Maybe every promise anybody makes
Is destined for the rocks the longer it takes
Daylight is so close that I can't almost taste it

Next I put on John Mayer's Born and Raised. The first song is about going west, seeking new scenery. I sing along. I'm having so much fun I wonder if I should take singing lessons this year. My backseat critic complains, but I persist. He'll soon fall asleep.

Goodbye cold 
Goodbye rain
Goodbye sorrow
And goodbye shame  
I'm heading out west with my headphones on 
Boarding a flight with a song in the back of my soul
That no one knows


There's a song about a family guy who’s stuck in a rut, and, despite the sheer craziness of his idea, decides to build a one-man submarine. It gets me every time. The single mindedness, the need to see something through, I wonder if I'd have that kind of dedication.

And his wife told his kids he was crazy

And his friends said he'd fail if he tried

But with the will to work hard and a library card

He took a homemade, fan blade, one-man submarine ride

The traffic is getting heavier and it’s time for a new album. Taylor Made - James Taylor's Greatest Hits is not something I thought would ever be in my collection, let alone on high rotation in the car, but here we are. Mister munchkin's awake again, so we turn up his favourite song, Mexico. It peps us up with it's Caribbean feel, and we savour the key changes and belt out the chorus each time it comes around.

Oh, Mexico
It sounds so simple I just got to go
The sun’s so hot I forgot to go home
I guess I’ll have to go now



We skip the next track, You've Got a Friend, because it's too mellow for us, and Seth says, "Mum, it's coming up to your song". I can't get enough of the killer piano and the shamelessly sweet lyrics of How Sweet It Is (To Be Loved By You) that make me smile from ear to ear. Man, I wish I could play like that.

I close my eyes at night
Wondering where would I be without you in my life
Everything I did was just a bore
Everywhere I went, it seems I'd been there before
But you brighten up for me all of my days
With a love so sweet in so many ways
I want to stop, and thank you baby
I just want to stop, and thank you baby
How sweet it is to be loved by you

Soon after this, the album descends into a pool of mostly indistinguishable soft rock ballads, all electric piano and overly sincere messages about love and friendship. I don't turn it off though, because it reminds me of the intros to the 80s American sitcoms of my youth. Family Ties, Alf, Full House. I cringe but I'm still smiling.

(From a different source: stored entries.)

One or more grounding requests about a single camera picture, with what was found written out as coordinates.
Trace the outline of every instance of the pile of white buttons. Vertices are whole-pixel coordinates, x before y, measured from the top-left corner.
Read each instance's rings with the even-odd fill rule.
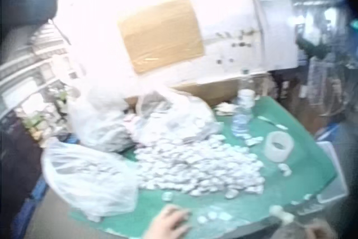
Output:
[[[223,143],[223,135],[183,144],[160,140],[152,147],[138,148],[140,188],[177,190],[192,196],[217,191],[233,199],[239,191],[262,194],[263,163],[249,148]]]

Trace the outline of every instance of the green table mat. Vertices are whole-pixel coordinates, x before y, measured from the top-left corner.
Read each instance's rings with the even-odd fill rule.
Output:
[[[261,174],[266,179],[265,191],[262,195],[242,192],[236,199],[226,200],[224,193],[194,198],[174,191],[173,203],[192,210],[190,222],[194,228],[187,238],[214,238],[238,226],[261,221],[269,216],[271,205],[285,206],[291,201],[303,202],[306,194],[318,194],[335,178],[335,168],[327,155],[317,146],[304,127],[276,101],[270,97],[262,97],[256,101],[253,112],[255,116],[265,116],[289,128],[288,133],[292,136],[295,145],[285,163],[290,166],[292,175],[283,177],[277,168],[277,163],[273,163],[265,157],[264,141],[251,148],[251,152],[257,154],[259,160],[265,164],[265,167],[261,169]],[[226,142],[243,146],[243,141],[234,137],[231,132],[231,118],[231,116],[218,116],[217,120],[224,123],[223,134],[226,136]],[[277,131],[275,126],[256,118],[250,122],[249,129],[253,137],[266,137],[269,132]],[[129,159],[135,159],[133,151],[127,152],[125,155]],[[140,237],[147,229],[151,219],[164,206],[161,199],[162,194],[161,190],[141,190],[135,211],[106,217],[100,223],[88,221],[77,210],[73,210],[70,215],[96,229],[126,237]],[[231,215],[232,219],[225,222],[214,221],[207,226],[199,226],[196,223],[196,217],[212,210],[218,213],[225,212]]]

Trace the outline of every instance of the person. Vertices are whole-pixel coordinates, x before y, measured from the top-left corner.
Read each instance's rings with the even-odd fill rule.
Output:
[[[184,238],[191,226],[185,223],[190,211],[176,205],[166,205],[152,220],[143,239]],[[315,219],[307,226],[292,223],[279,228],[271,239],[335,239],[337,235],[327,222]]]

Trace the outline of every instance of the white machine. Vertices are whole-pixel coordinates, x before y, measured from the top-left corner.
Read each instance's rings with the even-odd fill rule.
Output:
[[[207,83],[238,77],[245,68],[256,74],[297,66],[291,0],[190,1],[205,55],[142,75],[134,72],[116,25],[115,14],[132,0],[60,0],[56,23],[86,75],[116,83],[126,96],[155,83]],[[233,45],[241,41],[249,46]]]

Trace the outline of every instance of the hand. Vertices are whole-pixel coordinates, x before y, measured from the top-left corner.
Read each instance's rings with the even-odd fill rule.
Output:
[[[179,239],[185,235],[190,226],[182,224],[188,220],[189,211],[176,205],[166,205],[153,219],[143,239]]]
[[[327,222],[315,219],[312,223],[305,226],[309,239],[335,239],[338,238],[334,230]]]

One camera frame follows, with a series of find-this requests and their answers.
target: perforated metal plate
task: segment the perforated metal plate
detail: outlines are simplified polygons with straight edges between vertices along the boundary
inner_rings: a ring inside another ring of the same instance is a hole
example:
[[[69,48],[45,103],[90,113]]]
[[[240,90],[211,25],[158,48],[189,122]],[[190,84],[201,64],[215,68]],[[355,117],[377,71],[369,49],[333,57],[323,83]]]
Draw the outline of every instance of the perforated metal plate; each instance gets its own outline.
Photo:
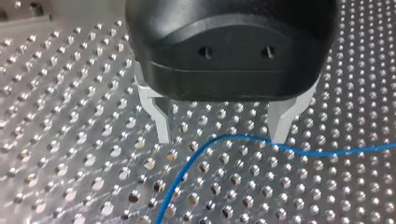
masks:
[[[396,141],[396,3],[340,7],[339,36],[291,146]],[[124,24],[101,20],[108,14],[98,8],[85,8],[95,23],[66,17],[0,32],[0,221],[153,223],[178,170],[211,136],[268,136],[266,103],[173,102],[173,144],[158,145]],[[164,223],[394,223],[395,161],[391,150],[321,159],[216,144],[185,176]]]

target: black plastic cover
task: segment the black plastic cover
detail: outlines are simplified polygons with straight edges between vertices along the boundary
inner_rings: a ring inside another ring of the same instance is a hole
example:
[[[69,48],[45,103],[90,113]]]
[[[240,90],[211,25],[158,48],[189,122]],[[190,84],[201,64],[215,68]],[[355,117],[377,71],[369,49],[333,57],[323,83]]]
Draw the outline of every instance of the black plastic cover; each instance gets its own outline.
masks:
[[[318,79],[336,0],[127,0],[148,85],[190,101],[284,100]]]

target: blue cable
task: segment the blue cable
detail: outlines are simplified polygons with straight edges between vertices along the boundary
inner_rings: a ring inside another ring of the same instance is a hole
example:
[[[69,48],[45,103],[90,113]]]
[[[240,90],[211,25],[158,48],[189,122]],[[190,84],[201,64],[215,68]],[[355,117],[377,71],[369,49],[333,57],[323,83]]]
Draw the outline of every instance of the blue cable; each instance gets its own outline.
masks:
[[[174,182],[172,183],[170,189],[166,193],[165,198],[163,199],[163,204],[161,205],[160,211],[158,212],[157,218],[155,220],[156,224],[161,224],[161,221],[163,220],[163,216],[165,214],[165,211],[169,205],[169,203],[172,200],[172,196],[175,192],[175,189],[177,185],[180,183],[181,179],[183,178],[184,174],[189,171],[190,167],[192,164],[198,159],[198,157],[210,146],[213,144],[219,142],[219,141],[227,141],[227,140],[244,140],[244,141],[253,141],[253,142],[265,142],[269,146],[274,146],[277,145],[280,149],[284,151],[292,151],[295,154],[302,155],[302,156],[310,156],[310,157],[330,157],[330,156],[343,156],[343,155],[349,155],[349,154],[354,154],[354,153],[360,153],[360,152],[372,152],[372,151],[380,151],[380,150],[385,150],[385,149],[390,149],[390,148],[395,148],[396,143],[390,143],[390,144],[385,144],[377,147],[354,147],[351,149],[343,149],[343,150],[335,150],[335,151],[304,151],[299,148],[294,148],[294,147],[288,147],[282,144],[273,144],[271,140],[266,139],[266,138],[261,138],[257,137],[254,135],[248,135],[248,134],[224,134],[220,135],[216,138],[213,138],[206,142],[203,146],[198,148],[198,150],[192,154],[190,159],[187,161],[187,163],[183,166],[183,168],[180,170],[180,172],[177,174]]]

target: screw hole
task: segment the screw hole
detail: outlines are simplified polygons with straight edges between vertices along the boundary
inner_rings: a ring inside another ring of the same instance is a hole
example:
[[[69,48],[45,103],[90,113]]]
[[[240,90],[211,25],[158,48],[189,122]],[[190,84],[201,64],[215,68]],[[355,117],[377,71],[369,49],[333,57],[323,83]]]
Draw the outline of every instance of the screw hole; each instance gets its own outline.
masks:
[[[212,58],[213,51],[209,47],[201,47],[198,50],[198,54],[201,57],[201,59],[210,60]]]
[[[275,48],[272,46],[264,48],[262,50],[262,57],[264,59],[274,59],[275,58]]]
[[[137,201],[139,201],[139,197],[139,193],[134,190],[132,193],[129,194],[128,200],[130,203],[137,203]]]
[[[30,4],[30,10],[32,11],[33,16],[40,17],[44,15],[43,7],[37,2],[32,2]]]

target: mounting hole
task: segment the mounting hole
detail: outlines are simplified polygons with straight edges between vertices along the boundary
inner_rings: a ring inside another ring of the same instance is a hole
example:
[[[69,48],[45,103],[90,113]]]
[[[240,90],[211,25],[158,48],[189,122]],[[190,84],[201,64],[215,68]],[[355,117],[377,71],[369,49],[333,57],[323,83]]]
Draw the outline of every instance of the mounting hole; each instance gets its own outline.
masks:
[[[210,47],[201,47],[198,50],[198,54],[201,59],[210,60],[210,59],[212,59],[213,51]]]
[[[8,15],[3,8],[0,8],[0,22],[2,21],[8,21]]]
[[[272,46],[264,48],[262,50],[262,57],[264,59],[274,59],[275,58],[275,48]]]
[[[231,208],[231,206],[226,206],[221,209],[221,213],[225,218],[230,218],[233,216],[233,209]]]
[[[44,15],[43,7],[37,2],[32,2],[30,4],[30,10],[32,11],[33,16],[40,17]]]
[[[128,200],[130,203],[137,203],[139,201],[140,194],[137,190],[134,190],[132,193],[128,195]]]

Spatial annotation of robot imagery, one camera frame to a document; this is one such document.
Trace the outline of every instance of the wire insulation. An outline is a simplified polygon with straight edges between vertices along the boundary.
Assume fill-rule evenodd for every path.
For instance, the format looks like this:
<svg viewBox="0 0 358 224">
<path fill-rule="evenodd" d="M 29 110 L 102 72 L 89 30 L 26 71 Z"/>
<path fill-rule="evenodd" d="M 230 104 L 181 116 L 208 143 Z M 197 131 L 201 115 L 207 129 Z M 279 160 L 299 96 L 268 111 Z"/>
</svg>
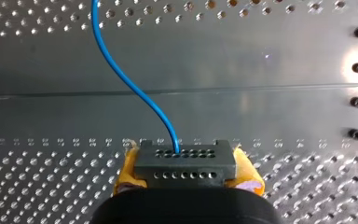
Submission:
<svg viewBox="0 0 358 224">
<path fill-rule="evenodd" d="M 103 37 L 101 35 L 101 30 L 98 22 L 98 2 L 99 0 L 92 0 L 91 5 L 91 23 L 92 23 L 92 31 L 94 33 L 95 40 L 97 41 L 98 47 L 100 48 L 101 53 L 103 54 L 106 61 L 109 63 L 110 67 L 116 72 L 118 77 L 128 86 L 132 91 L 134 91 L 142 100 L 145 101 L 159 116 L 161 121 L 164 123 L 165 127 L 168 129 L 170 137 L 172 139 L 173 149 L 176 153 L 180 152 L 178 137 L 176 136 L 175 129 L 173 128 L 170 120 L 167 116 L 162 112 L 161 108 L 156 105 L 156 103 L 148 97 L 139 87 L 135 85 L 118 64 L 113 60 L 112 56 L 109 54 L 109 50 L 103 42 Z"/>
</svg>

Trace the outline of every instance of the blue wire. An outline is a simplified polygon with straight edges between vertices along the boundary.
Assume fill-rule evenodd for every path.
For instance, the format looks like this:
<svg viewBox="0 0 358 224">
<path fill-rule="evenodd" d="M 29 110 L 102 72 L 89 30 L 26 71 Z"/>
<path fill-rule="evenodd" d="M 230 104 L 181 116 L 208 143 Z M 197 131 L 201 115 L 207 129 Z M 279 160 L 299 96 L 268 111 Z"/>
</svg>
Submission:
<svg viewBox="0 0 358 224">
<path fill-rule="evenodd" d="M 159 118 L 164 123 L 165 127 L 168 129 L 168 132 L 170 133 L 171 139 L 172 139 L 172 145 L 176 153 L 180 152 L 179 148 L 179 141 L 178 137 L 176 136 L 175 129 L 173 128 L 170 120 L 167 118 L 167 116 L 162 112 L 162 110 L 154 103 L 150 97 L 148 97 L 139 87 L 135 85 L 127 76 L 124 74 L 124 72 L 120 69 L 118 64 L 113 60 L 112 56 L 109 54 L 109 51 L 106 47 L 106 45 L 103 42 L 103 38 L 101 35 L 100 26 L 98 23 L 98 2 L 99 0 L 92 0 L 92 6 L 91 6 L 91 23 L 92 23 L 92 31 L 94 33 L 95 40 L 97 41 L 98 47 L 100 48 L 101 53 L 103 54 L 106 61 L 109 63 L 110 67 L 116 72 L 116 74 L 123 80 L 125 84 L 127 84 L 128 87 L 132 91 L 134 91 L 139 97 L 141 97 L 142 100 L 145 101 L 159 116 Z"/>
</svg>

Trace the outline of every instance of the blue cable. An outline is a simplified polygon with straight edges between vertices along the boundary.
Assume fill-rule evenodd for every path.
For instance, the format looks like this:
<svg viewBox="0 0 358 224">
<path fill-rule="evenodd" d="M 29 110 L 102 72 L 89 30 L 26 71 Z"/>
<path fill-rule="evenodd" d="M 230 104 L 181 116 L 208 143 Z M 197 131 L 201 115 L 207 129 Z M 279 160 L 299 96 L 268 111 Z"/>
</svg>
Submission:
<svg viewBox="0 0 358 224">
<path fill-rule="evenodd" d="M 100 48 L 101 53 L 103 54 L 106 61 L 109 63 L 110 67 L 116 72 L 116 74 L 123 80 L 123 82 L 130 87 L 132 91 L 134 91 L 142 100 L 145 101 L 159 116 L 159 118 L 164 123 L 165 127 L 168 129 L 172 139 L 173 149 L 176 153 L 180 152 L 178 137 L 176 136 L 175 129 L 173 128 L 170 120 L 167 116 L 162 112 L 162 110 L 154 103 L 150 97 L 148 97 L 139 87 L 135 85 L 124 72 L 120 69 L 118 64 L 113 60 L 112 56 L 109 54 L 109 50 L 103 42 L 103 37 L 101 35 L 100 26 L 98 23 L 98 2 L 99 0 L 92 0 L 91 5 L 91 23 L 92 23 L 92 31 L 94 33 L 95 40 L 97 41 L 98 47 Z"/>
</svg>

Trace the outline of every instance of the brushed metal surface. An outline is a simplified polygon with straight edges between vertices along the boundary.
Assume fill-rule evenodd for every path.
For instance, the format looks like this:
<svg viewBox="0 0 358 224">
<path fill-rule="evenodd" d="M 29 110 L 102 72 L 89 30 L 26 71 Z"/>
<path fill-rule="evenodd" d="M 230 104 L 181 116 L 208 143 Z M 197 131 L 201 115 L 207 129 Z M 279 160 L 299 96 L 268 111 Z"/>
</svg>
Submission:
<svg viewBox="0 0 358 224">
<path fill-rule="evenodd" d="M 232 0 L 208 9 L 117 0 L 102 1 L 100 12 L 108 48 L 145 90 L 358 83 L 358 1 Z M 90 1 L 0 1 L 0 94 L 127 91 L 96 48 L 89 14 Z"/>
<path fill-rule="evenodd" d="M 349 106 L 354 95 L 358 88 L 152 97 L 172 118 L 184 144 L 210 144 L 216 138 L 226 138 L 232 146 L 241 144 L 266 179 L 265 197 L 284 223 L 358 223 L 358 141 L 345 137 L 348 128 L 358 129 L 358 108 Z M 95 156 L 106 138 L 112 138 L 112 155 L 123 152 L 130 139 L 169 141 L 156 115 L 131 95 L 0 99 L 0 138 L 19 138 L 20 146 L 33 138 L 38 150 L 43 138 L 57 144 L 58 139 L 72 144 L 78 138 L 81 146 L 95 138 L 98 150 L 89 150 Z M 65 213 L 46 210 L 37 217 L 48 212 L 48 223 Z"/>
</svg>

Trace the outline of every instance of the perforated metal sheet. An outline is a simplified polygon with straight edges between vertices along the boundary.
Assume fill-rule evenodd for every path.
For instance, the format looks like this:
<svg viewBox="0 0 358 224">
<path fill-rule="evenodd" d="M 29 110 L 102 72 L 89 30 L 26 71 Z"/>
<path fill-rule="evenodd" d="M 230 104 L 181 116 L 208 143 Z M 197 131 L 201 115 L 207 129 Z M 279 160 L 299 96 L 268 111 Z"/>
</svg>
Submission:
<svg viewBox="0 0 358 224">
<path fill-rule="evenodd" d="M 0 137 L 0 223 L 89 223 L 122 162 L 112 139 L 71 140 Z"/>
<path fill-rule="evenodd" d="M 167 143 L 163 125 L 104 62 L 89 14 L 90 1 L 0 1 L 1 224 L 87 223 L 110 195 L 129 139 Z M 358 129 L 349 106 L 358 96 L 357 0 L 111 0 L 101 1 L 100 19 L 118 63 L 153 93 L 185 144 L 242 144 L 284 223 L 358 223 L 358 142 L 345 138 Z M 52 97 L 63 92 L 74 96 Z M 32 93 L 40 95 L 17 98 Z"/>
<path fill-rule="evenodd" d="M 172 122 L 177 124 L 176 131 L 182 142 L 210 144 L 214 139 L 225 138 L 230 140 L 232 146 L 241 143 L 242 149 L 265 177 L 265 197 L 277 207 L 284 223 L 358 223 L 358 141 L 345 137 L 347 128 L 358 129 L 358 108 L 348 105 L 352 95 L 358 95 L 358 88 L 211 91 L 154 94 L 152 97 L 163 106 Z M 183 105 L 186 105 L 186 110 L 181 110 Z M 25 113 L 31 110 L 32 116 Z M 135 116 L 138 111 L 144 111 L 142 116 Z M 124 119 L 132 113 L 134 116 L 131 119 Z M 76 215 L 81 215 L 76 223 L 86 222 L 90 219 L 92 209 L 111 192 L 102 191 L 102 188 L 103 185 L 109 189 L 113 187 L 109 177 L 117 176 L 117 169 L 122 164 L 122 157 L 117 160 L 116 153 L 122 155 L 124 148 L 131 145 L 129 138 L 136 142 L 152 139 L 155 143 L 167 143 L 169 136 L 162 126 L 156 115 L 133 96 L 1 99 L 0 138 L 5 137 L 9 143 L 13 143 L 16 137 L 9 136 L 28 133 L 27 137 L 18 137 L 19 146 L 0 148 L 0 166 L 4 167 L 0 172 L 0 183 L 6 181 L 2 187 L 6 191 L 2 192 L 8 192 L 7 189 L 14 186 L 16 180 L 21 183 L 15 189 L 19 196 L 24 188 L 29 189 L 29 194 L 21 196 L 19 208 L 13 210 L 7 220 L 20 216 L 21 210 L 26 214 L 20 216 L 21 220 L 33 217 L 33 213 L 27 213 L 21 207 L 30 203 L 37 209 L 36 204 L 42 202 L 32 203 L 31 199 L 39 199 L 34 193 L 43 182 L 47 182 L 40 200 L 49 197 L 50 191 L 56 189 L 53 187 L 57 184 L 62 184 L 62 187 L 57 189 L 57 200 L 49 197 L 46 210 L 39 211 L 34 217 L 34 223 L 40 222 L 48 213 L 51 213 L 48 223 L 61 219 L 62 214 L 66 214 L 67 218 L 62 221 L 76 220 Z M 34 147 L 27 147 L 31 136 Z M 46 149 L 43 147 L 44 138 L 51 142 Z M 73 146 L 77 138 L 81 146 L 79 149 Z M 112 146 L 105 148 L 105 141 L 110 138 Z M 59 139 L 63 139 L 65 147 L 59 147 Z M 90 147 L 90 139 L 96 139 L 96 147 Z M 15 156 L 9 158 L 10 165 L 4 165 L 3 158 L 8 157 L 10 150 L 15 152 Z M 106 157 L 99 159 L 101 150 Z M 23 151 L 28 151 L 28 155 L 23 157 Z M 43 152 L 40 157 L 37 157 L 38 151 Z M 52 158 L 52 151 L 58 154 L 54 163 L 46 166 L 45 159 Z M 61 167 L 59 162 L 66 158 L 68 151 L 74 154 L 67 159 L 67 166 Z M 83 160 L 84 151 L 89 155 L 83 162 L 84 166 L 78 169 L 74 164 L 77 159 Z M 17 158 L 23 158 L 24 164 L 17 165 Z M 36 166 L 30 163 L 32 158 L 37 159 Z M 116 162 L 114 167 L 106 166 L 108 158 Z M 99 161 L 100 167 L 93 168 L 90 165 L 94 159 Z M 13 178 L 8 181 L 5 174 L 10 172 L 8 169 L 11 166 L 17 166 L 18 170 L 11 172 Z M 29 174 L 25 172 L 27 166 L 31 167 Z M 45 172 L 40 174 L 39 181 L 33 181 L 34 174 L 38 174 L 42 166 L 46 167 Z M 60 168 L 59 174 L 54 181 L 48 182 L 46 177 L 48 174 L 55 175 L 55 167 Z M 71 167 L 75 168 L 74 175 L 69 175 Z M 90 168 L 90 175 L 83 174 L 86 167 Z M 107 169 L 106 175 L 99 175 L 101 183 L 94 184 L 93 177 L 103 167 Z M 26 174 L 26 181 L 19 180 L 21 173 Z M 68 183 L 62 183 L 63 175 L 70 176 Z M 84 183 L 77 183 L 79 175 L 85 176 Z M 27 187 L 29 182 L 34 182 L 30 188 Z M 66 199 L 64 190 L 73 184 L 77 184 L 75 190 L 78 191 Z M 87 199 L 78 198 L 82 190 L 87 191 Z M 93 199 L 97 191 L 102 193 L 101 200 Z M 6 194 L 0 194 L 0 201 L 4 201 Z M 4 201 L 6 207 L 0 209 L 2 215 L 17 200 L 17 195 L 8 196 L 7 201 Z M 52 206 L 59 202 L 59 198 L 64 198 L 63 204 L 66 206 L 59 206 L 59 210 L 54 212 Z M 74 200 L 78 200 L 78 209 L 68 214 L 68 203 Z M 87 206 L 90 200 L 94 200 L 95 204 L 89 208 L 88 214 L 81 214 L 81 208 Z"/>
</svg>

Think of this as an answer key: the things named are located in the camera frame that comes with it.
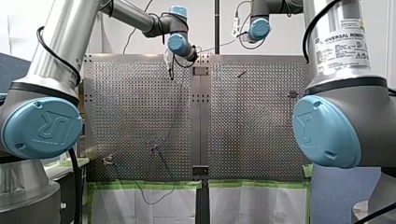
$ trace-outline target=green tape
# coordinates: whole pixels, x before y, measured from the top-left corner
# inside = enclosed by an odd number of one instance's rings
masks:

He said, me and Melissa, well we fell out of love
Ran out of luck, seems like lightning stuck 

I've been thinking of leaving, but I can't raise a buck
James, I'm wondering could I borrow your truck?
I said that's why I'm here, got no better reason
That's why I'm standing before you, that's why I'm here

We've slowed to a crawl now as we come to a town and I've made it through all 20 of James' greatest hits. I rummage through the cases and I pull out the Wilson Pickers' Shake It Down. It's finger-picking, toe-tapping heaven and I remember the first time Tim and I saw these guys at the Great Northern in Byron Bay years ago, playing support to another band. We bought their home-pressed CD with the title written in permanent marker and have loved them ever since. They've got professional printing now but I still picture the five of them on that little stage.

In the new year I'll be playing my guitar and you'll be watching'
Watchin' from afar and I'll be prayin'
Prayin' I bring some money home soon 


In the lane ahead I can see a car with bikes stacked on the back, the number plate scrawled in crayon on an A4 piece of paper stuck on the rack. Utes with surfing gear tied to the roof racks roll on past a middle-aged guy picking the weeds out of his lawn by the highway. We pass a house that's been for sale for longer than I can remember. Perhaps its riverside serenity isn't enough to drown out the truck noise day and night. I feel sorry for it, and then feel guilty that my pity is probably unwarranted.

There’s not long to go now and I need to decide whether to pick up some dinner on the way through town. I resolve to write down all those new habits I’ve thought up. Once I get home.